When talking about future technology trends, we have to keep in mind that most of the tech involved has already been around for a while. What makes the next 10 years exciting is the way in which this tech is finding its way into our everyday lives.
VR and AR
Virtual Reality and Augmented reality are perfect examples of technology that is not new and yet is still considered futuristic. Most of us are unaware of the impact VR has already had on the world around us. The aviation industry, for example, has benefited hugely from VR in the form of flight simulation. And the medical community has been using VR tech to train medical students by allowing them to perform virtual operations. We still consider VR and AR to be a ‘future technology’ because we’re still waiting for it to come into our homes.
The future will see VR headsets in every household. And the driving force behind this is the gaming industry. Gamers the world over are waiting with bated breath for VR gaming to become the norm. In the very near future, we will search https://mrcasinova.com/india-casinos/ for the best online casinos in India, for example, and then put on our VR headset and take a stroll through a virtual casino lobby, find a virtual card table and sit down to play with other gamers from around the world. Or we’ll put on a VR headset and find ourselves in a whole new world, where we’ll go on crazy adventures with our friends, complete missions and defeat our enemies-all from the comfort of our living rooms. And we’ll travel to far-flung places whenever we get the urge, without worrying about the cost, the environmental impact or a pesky virus.
The tech behind the Internet of Things (IoT) has already made huge waves, but it won’t reach its true potential until 5G is rolled out across the globe. The speed of 5G will change the face of IoT and make it a great deal more appealing to a much wider audience. For many of us, the cost of upgrading all of our household appliances to smart household appliances has not been worth it yet. We’re still wary of glitches that could turn a smart home into a nightmare home. We have security concerns. We are, perhaps, unwilling to step into a new age of tech and leave our non-digital lives behind us. We predict that 5G will change everything. We think that security companies will develop much more robust systems to combat the risks that come with putting our entire lives online.

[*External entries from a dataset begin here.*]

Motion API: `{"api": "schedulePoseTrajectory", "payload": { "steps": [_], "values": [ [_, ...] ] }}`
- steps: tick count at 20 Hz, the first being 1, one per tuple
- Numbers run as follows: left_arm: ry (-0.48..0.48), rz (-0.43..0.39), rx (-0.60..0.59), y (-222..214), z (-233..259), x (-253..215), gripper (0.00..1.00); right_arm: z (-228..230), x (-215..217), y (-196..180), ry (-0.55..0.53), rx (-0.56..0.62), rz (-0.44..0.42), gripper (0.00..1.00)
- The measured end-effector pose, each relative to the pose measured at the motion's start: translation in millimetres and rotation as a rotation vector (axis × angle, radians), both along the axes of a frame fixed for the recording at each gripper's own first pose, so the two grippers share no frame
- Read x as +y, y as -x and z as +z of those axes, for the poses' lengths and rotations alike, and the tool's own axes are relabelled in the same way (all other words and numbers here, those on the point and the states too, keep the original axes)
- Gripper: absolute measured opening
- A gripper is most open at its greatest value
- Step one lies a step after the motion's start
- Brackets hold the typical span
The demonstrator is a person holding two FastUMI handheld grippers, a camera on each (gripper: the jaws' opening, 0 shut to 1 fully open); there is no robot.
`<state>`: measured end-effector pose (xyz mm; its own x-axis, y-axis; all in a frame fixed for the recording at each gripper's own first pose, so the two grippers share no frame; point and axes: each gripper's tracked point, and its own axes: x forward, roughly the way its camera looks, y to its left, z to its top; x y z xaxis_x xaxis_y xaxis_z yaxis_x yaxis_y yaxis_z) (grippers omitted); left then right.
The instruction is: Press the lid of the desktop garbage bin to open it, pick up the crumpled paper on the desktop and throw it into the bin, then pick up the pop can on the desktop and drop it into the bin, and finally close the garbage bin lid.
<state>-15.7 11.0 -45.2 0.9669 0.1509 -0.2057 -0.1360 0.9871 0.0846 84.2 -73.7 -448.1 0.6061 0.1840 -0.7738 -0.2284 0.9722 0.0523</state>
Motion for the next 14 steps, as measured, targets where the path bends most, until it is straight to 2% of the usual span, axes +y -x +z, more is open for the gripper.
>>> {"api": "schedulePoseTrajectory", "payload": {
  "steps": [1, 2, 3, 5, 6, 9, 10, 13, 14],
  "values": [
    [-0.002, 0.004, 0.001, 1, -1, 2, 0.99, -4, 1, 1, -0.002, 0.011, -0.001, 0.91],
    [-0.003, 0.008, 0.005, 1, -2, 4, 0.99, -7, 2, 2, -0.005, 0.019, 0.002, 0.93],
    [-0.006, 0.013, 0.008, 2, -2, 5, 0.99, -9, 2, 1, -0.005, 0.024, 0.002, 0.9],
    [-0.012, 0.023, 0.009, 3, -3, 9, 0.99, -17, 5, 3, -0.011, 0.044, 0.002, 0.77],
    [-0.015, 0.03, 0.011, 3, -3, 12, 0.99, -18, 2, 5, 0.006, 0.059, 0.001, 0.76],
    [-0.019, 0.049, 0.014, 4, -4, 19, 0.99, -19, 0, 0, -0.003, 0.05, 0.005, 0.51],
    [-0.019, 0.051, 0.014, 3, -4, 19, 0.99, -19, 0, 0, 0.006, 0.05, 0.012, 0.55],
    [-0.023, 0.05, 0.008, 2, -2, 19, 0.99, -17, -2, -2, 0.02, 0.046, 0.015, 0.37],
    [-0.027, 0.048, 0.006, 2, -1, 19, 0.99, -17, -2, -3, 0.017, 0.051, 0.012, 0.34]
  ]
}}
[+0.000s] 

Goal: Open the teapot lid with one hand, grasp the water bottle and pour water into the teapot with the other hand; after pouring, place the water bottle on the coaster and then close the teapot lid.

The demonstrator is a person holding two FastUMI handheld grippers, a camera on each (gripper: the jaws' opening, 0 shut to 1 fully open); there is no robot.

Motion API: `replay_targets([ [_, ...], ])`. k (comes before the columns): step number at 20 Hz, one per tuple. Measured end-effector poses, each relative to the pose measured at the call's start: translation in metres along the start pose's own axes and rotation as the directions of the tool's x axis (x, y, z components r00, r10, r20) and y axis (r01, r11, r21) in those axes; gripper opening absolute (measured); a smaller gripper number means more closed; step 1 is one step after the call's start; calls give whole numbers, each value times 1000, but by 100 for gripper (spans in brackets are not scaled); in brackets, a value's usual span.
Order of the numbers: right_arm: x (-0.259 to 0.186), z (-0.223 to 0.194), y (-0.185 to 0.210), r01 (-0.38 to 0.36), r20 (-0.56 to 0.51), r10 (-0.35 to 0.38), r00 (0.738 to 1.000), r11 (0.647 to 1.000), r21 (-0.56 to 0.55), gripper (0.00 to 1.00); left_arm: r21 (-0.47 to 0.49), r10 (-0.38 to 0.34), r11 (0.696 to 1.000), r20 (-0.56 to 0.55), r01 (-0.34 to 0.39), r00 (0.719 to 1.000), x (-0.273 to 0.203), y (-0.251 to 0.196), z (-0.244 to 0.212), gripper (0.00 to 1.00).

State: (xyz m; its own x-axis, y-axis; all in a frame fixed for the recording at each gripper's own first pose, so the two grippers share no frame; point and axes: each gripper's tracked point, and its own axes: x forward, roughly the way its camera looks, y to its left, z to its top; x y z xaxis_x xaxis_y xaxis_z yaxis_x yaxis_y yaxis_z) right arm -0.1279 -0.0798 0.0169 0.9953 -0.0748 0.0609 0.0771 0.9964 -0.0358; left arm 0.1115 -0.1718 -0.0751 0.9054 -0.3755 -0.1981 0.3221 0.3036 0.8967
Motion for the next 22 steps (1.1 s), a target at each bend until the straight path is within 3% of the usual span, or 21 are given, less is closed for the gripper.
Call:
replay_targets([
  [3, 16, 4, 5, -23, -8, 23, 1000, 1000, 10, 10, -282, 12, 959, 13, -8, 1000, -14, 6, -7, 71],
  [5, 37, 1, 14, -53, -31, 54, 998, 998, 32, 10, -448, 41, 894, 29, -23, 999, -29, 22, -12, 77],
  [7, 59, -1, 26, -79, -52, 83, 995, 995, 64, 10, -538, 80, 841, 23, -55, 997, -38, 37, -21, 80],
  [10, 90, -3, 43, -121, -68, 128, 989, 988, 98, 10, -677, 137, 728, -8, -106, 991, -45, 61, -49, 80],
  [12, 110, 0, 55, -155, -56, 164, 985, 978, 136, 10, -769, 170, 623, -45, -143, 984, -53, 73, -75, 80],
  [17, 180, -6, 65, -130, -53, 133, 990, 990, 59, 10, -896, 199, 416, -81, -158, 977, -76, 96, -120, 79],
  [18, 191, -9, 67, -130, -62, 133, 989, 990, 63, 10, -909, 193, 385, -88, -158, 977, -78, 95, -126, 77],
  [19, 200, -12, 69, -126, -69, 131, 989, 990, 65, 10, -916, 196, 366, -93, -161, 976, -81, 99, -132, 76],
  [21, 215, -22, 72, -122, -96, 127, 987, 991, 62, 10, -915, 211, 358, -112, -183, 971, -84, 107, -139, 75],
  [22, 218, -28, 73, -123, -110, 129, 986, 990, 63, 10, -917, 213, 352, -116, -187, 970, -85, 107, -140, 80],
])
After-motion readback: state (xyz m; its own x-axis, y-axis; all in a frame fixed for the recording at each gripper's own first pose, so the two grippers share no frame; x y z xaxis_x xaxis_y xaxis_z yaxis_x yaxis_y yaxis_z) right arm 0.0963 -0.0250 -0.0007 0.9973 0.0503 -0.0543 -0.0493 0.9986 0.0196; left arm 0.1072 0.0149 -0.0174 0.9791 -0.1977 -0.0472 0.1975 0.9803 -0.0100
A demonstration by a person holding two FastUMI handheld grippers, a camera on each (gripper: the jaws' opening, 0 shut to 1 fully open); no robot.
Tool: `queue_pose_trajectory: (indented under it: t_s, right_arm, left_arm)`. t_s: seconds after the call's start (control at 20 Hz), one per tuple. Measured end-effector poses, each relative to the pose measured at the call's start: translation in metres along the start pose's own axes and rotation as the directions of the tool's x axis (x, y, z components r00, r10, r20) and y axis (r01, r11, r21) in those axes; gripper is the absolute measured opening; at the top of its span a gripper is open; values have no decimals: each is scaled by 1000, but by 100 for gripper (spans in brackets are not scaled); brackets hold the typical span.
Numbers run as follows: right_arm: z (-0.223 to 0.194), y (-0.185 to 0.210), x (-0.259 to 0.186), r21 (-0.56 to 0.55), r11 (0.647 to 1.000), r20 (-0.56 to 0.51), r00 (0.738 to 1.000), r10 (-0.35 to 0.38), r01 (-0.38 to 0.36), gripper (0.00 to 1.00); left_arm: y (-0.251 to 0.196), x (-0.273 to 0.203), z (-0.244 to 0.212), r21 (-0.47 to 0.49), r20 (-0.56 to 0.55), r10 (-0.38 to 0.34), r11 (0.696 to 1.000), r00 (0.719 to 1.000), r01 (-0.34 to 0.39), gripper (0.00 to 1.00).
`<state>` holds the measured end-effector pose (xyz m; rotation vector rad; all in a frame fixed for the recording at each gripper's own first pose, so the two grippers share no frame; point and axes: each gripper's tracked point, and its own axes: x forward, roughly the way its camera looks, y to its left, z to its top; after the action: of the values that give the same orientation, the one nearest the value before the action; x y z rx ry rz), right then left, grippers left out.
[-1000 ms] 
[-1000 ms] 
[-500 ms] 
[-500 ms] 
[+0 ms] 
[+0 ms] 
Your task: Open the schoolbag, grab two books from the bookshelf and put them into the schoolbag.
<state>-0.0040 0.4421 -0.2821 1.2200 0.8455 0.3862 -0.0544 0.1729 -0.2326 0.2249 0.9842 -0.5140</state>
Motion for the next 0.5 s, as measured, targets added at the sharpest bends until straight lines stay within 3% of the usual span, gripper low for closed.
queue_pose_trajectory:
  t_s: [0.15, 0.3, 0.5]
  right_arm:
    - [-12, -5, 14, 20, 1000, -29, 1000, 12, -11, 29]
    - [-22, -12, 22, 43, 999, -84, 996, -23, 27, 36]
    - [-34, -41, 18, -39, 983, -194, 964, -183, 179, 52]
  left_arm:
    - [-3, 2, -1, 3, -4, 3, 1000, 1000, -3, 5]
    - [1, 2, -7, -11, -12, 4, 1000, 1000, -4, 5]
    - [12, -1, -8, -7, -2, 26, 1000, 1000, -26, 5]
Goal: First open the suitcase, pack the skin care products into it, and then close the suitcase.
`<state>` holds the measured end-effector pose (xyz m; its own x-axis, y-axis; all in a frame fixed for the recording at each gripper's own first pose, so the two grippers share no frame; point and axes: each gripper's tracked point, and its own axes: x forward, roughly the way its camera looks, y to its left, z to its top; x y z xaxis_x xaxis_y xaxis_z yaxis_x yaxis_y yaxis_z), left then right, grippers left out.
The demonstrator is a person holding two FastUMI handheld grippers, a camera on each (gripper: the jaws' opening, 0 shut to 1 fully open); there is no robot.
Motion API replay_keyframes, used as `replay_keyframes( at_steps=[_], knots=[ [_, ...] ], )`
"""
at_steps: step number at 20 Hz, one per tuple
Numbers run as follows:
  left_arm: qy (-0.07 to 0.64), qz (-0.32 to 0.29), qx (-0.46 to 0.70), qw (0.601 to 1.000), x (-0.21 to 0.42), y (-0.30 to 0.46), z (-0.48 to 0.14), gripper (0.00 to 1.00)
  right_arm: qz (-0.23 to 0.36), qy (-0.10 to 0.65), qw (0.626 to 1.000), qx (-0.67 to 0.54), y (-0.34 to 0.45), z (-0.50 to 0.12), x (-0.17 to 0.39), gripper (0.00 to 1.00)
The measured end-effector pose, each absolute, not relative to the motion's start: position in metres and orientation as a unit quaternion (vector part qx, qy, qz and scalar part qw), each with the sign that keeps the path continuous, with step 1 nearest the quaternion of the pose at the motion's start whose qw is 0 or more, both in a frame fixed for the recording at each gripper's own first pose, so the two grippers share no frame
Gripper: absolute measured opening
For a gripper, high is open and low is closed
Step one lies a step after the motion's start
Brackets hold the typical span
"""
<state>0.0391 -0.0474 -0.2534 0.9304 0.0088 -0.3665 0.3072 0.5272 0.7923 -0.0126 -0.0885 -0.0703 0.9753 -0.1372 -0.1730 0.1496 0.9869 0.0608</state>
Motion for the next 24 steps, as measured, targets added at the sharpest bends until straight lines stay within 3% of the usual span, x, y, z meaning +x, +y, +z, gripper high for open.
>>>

Robotic Process Automation, or RPA, is probably the most futuristic and the most worrying tech to be on the horizon. Thanks to movies like The Terminator and I, Robot, we humans have a deep-seated fear that robots will eventually rise up against us and take over the world. For many people, RPA is where it all begins. And to be fair, people’s fear of RPA is not wholly unfounded. Approximately 40% of the jobs that we do can be done by a machine. RPA puts as many as 230 million jobs (from a wide variety of industries) at risk. One industry that will particularly benefit from RPA is farming. These days, farmers struggle to find people that are willing to do manual labour (fruit picking and such) and will gladly take advantage of robotic tech that will do the work for them.